Our history tells us that politicians are less likely to be as ‘punctilious’ in a second term as they try to be in the first. This thinking suggest that actors are anxious to ‘settle certain accounts’ in the second term as they fear it maybe they last. So we are used to a higher number of disclosures about behaviors that often appear ‘inconsistent’ with the laws of Barbados, though nobody is ever charged or even investigated. Tom Adams tried something after 1976 but nothing much became of that. The pressures felt by political actors are well known to Mottley. In her mind, she may well be thinking, that all that has to happen to topple this DLP administration is to find one or two weak links within the DLP, of course, FJS maybe also thinking the reverse. However, It could be at this ‘weakness’ that a sponsor could direct a certain quantum of resources. These targets might not have to pretend to confront Stuart and his DLP, ideologically. He or she (they) could, for example, have a temporary, life threatening illness as attested to by a competent physician aligned to the BLP and another general election would be in the offing. Other options may require a visit to the Governor General to apprise him of an arithmetical formulation that he might not have been aware of. In the case were a few early bi-elections are to be called the DLP is more likely to lose. In circumstances where an early general election is forced, the BLP is likely to have an advantage especially if a vote of no confidence is well ‘calibrated’ as done by Arthur previously. All things are possible in politics.
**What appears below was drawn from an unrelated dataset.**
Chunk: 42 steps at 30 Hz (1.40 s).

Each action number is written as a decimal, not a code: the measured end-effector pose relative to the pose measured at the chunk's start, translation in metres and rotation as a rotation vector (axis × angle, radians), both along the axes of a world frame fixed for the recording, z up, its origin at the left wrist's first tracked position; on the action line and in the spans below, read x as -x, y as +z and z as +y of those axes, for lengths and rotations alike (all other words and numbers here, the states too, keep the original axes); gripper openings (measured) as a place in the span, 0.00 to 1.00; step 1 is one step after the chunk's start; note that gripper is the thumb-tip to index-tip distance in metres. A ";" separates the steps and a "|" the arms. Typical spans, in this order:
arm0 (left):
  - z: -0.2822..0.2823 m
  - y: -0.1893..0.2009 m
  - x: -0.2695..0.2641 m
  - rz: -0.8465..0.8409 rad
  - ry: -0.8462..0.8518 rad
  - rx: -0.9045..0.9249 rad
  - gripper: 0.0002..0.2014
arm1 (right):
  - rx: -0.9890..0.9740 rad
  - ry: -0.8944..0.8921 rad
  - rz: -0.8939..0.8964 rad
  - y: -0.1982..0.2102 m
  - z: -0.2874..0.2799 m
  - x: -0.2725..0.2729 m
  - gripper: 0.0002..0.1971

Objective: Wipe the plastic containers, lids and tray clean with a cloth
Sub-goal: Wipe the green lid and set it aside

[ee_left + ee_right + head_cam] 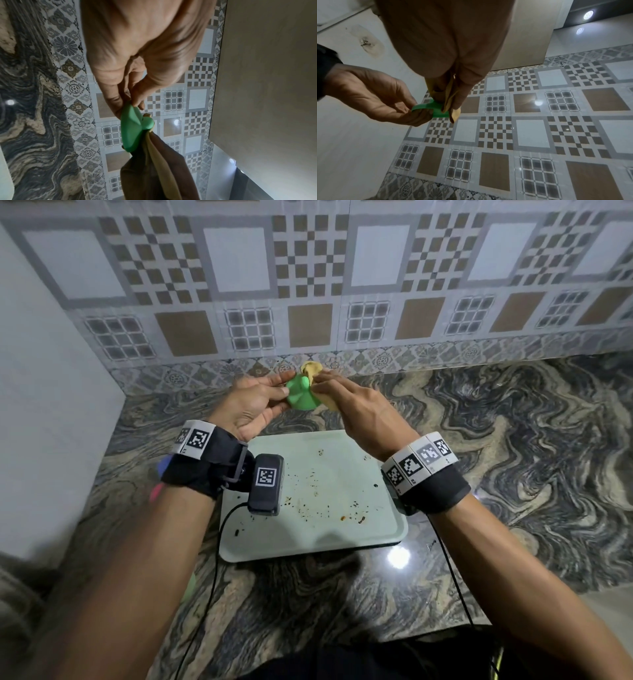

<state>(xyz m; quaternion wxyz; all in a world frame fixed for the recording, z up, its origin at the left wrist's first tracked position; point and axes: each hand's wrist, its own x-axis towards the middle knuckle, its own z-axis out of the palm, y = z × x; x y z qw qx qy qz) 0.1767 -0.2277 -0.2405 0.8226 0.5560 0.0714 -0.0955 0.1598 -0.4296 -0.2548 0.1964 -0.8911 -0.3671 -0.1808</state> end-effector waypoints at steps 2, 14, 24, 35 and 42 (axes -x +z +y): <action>-0.001 -0.004 -0.001 0.020 0.014 0.004 0.13 | 0.039 0.045 0.020 0.001 -0.002 0.002 0.18; -0.002 -0.004 -0.001 0.029 -0.039 0.046 0.13 | -0.001 -0.091 -0.023 0.014 -0.001 -0.002 0.22; 0.008 -0.001 -0.011 0.011 0.013 0.031 0.13 | 0.002 0.200 0.039 0.018 0.006 0.020 0.19; -0.011 0.009 0.010 -0.088 -0.066 0.168 0.16 | -0.326 -0.191 0.113 0.011 0.017 0.009 0.26; -0.015 0.009 0.024 -0.110 -0.107 -0.007 0.19 | -0.367 -0.155 0.158 0.017 0.016 0.011 0.29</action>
These are the kinds of possible scenarios the failure of Stuart has brought to Barbados and his DLP because other bi-partisan options could not have been explored. Politically, Stuart could have intervene into the affairs of the BLP before Mottley was even elected as its leader; present a win-win situation to Arthur; bring a sense of shared bi-partisan responsibility to governance; forever remove party hacks, on both sides, from the national space; open up the Westminster system for radical transformation; put Arthur in the unenviable position of saying that he will not serve his country under Stuart when the country needed him most; and if the economic difficulties got worse, like we are guided they will, Arthur’s BLP would have ceded the power to Stuart to blame him (Arthur) for not putting the country first. This Bajan friendly strategy could have delivered to Arthur the victory of never having Mottley as leader of the BLP – high stakes. We know that Arthur was reluctant to leave Mottley in charge of the BLP. Only the passage of time can determine the extent to which Stuart’s deliberate mis-interpretation of the electoral intentions of Bajans influence events.
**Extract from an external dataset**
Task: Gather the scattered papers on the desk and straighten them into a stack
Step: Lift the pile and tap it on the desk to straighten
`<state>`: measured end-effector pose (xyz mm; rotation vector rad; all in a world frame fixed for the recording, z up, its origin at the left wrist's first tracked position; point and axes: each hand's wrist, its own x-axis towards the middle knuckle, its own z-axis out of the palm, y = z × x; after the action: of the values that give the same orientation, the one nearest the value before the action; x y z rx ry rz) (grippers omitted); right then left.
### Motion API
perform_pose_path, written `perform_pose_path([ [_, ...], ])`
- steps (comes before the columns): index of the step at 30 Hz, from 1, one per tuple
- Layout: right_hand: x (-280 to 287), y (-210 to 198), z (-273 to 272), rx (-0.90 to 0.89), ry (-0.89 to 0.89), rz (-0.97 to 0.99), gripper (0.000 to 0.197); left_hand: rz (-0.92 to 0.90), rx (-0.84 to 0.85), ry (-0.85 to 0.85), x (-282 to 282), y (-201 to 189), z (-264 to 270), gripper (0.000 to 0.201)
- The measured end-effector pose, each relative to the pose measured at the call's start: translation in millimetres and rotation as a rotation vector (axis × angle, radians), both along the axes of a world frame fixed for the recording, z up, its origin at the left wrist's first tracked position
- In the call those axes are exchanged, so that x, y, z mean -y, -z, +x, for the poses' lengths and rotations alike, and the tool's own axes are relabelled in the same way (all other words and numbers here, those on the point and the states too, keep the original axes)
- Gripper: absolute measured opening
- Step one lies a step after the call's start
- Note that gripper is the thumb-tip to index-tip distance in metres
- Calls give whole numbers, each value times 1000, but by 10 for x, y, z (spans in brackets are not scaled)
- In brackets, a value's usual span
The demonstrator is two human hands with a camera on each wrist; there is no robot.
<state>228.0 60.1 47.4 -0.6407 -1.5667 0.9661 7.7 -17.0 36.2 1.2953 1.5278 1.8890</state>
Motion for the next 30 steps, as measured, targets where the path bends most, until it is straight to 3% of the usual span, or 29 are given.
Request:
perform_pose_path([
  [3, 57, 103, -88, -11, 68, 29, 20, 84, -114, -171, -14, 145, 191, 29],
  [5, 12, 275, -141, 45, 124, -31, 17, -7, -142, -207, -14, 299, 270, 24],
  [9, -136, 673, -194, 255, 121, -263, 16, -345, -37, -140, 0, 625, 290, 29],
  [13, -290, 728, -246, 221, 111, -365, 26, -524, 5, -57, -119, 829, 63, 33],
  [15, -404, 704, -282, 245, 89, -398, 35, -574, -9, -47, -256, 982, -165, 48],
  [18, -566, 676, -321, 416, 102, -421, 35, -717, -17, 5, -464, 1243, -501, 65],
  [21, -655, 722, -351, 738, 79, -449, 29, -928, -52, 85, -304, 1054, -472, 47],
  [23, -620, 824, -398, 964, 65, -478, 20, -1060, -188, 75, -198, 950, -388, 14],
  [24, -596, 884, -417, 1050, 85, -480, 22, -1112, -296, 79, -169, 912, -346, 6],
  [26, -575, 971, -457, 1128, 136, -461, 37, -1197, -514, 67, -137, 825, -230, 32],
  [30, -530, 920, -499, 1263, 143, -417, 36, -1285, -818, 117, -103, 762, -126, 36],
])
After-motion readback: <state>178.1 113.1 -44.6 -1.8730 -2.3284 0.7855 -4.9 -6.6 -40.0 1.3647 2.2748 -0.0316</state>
For this writer the near tied political contest was a prime opportunity for the country to engage a self-directed radical transformation process. It is our considered view that Barbados has to find ways to break out of the stranglehold of a Westminster system that no longer serves our wider national interests. And yes, we believe that both the BLP and the DLP, in their present state, are unhelpful in achieving greater levels of democracy, a broader sharing of power, a better distribution of resources and so on. We are committed to the peaceful resolution of this national dysfunction using all means necessary. We were saddened that the culture did not throw up a leader who could break us out of perverse tribalism that is projected as politics in Barbados even though informally BLP-DLP divisions are not as clear cut as party loyalist, on both sides, would have us believe.
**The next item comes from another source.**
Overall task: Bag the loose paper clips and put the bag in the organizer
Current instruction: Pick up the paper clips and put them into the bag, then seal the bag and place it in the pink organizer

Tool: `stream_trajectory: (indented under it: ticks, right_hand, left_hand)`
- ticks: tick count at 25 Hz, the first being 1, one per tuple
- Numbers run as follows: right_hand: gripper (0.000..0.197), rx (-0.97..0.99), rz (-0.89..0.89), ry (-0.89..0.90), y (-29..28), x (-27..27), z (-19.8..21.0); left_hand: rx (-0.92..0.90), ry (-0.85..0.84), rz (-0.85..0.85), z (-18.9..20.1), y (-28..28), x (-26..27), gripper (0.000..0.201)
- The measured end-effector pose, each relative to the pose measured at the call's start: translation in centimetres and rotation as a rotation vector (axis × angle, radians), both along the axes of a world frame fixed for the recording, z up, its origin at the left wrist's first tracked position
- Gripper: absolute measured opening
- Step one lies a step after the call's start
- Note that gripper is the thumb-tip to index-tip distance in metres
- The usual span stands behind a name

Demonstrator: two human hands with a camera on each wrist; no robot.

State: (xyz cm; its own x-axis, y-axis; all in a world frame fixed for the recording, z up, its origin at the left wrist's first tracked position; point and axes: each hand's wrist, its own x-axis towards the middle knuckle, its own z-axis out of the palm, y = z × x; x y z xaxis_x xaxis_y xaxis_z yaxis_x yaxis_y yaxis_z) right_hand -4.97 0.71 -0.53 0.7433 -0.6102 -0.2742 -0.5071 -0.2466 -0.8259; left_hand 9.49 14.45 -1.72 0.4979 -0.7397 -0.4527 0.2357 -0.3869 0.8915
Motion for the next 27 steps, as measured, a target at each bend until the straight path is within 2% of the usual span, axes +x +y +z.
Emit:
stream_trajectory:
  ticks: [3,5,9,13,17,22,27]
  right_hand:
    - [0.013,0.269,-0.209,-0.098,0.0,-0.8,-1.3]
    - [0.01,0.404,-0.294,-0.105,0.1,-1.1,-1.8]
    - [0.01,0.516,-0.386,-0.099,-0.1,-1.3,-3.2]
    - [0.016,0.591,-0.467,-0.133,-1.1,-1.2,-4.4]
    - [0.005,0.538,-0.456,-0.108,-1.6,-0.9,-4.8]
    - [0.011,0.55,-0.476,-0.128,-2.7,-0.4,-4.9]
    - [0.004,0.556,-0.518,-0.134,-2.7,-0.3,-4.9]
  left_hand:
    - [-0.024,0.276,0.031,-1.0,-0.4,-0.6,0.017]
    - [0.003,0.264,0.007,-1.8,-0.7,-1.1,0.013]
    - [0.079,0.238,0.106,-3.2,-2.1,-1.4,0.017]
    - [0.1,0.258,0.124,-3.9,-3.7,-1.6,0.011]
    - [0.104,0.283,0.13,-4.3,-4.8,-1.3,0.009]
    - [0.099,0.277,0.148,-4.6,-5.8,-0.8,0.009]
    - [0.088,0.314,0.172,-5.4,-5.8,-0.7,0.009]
On the other side of the political coin where a BLP under Mottley, assuming she is able to force an election or attract numbers to her side or that she can win such an election when called, nothing fundamental would of happened to change the political culture, the circumstances for most Bajans, the deteriorating global conditions or the underlying political-economy model. A BLP government, not unlike the current regime, will seek comfort in the tribal loyalists and extend the business as usual attitude. Unfortunately, for Bajans we would have missed a golden opportunity to transform politics and benefit from the quantum leap our country needs now more than ever. These are our central reasons for arguing for the intervention of the masses of the people in a non-partisan movement for national transformation.